In how many lines of the data does the word "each" appear? Give the number by itself.

• Data extract:

__________

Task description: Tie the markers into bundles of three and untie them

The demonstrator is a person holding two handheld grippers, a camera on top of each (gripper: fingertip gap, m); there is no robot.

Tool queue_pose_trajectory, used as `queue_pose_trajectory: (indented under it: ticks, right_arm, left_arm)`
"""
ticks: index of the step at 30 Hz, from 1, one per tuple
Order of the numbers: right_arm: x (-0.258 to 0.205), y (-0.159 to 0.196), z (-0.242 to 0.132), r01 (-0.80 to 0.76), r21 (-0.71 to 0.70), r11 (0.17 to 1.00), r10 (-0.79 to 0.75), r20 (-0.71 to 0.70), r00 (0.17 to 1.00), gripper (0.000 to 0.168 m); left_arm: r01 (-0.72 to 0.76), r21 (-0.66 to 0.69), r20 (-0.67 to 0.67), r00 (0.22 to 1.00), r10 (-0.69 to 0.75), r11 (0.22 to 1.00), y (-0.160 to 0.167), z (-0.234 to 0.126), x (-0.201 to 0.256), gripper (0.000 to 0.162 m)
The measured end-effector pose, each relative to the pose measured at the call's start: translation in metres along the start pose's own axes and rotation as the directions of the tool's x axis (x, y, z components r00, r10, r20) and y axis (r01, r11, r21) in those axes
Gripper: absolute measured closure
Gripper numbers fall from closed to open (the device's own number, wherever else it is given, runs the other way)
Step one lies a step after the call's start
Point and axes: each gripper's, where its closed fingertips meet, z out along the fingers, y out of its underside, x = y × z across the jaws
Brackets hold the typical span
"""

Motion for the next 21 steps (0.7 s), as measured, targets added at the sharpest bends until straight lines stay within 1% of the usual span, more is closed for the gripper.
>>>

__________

• Result:
3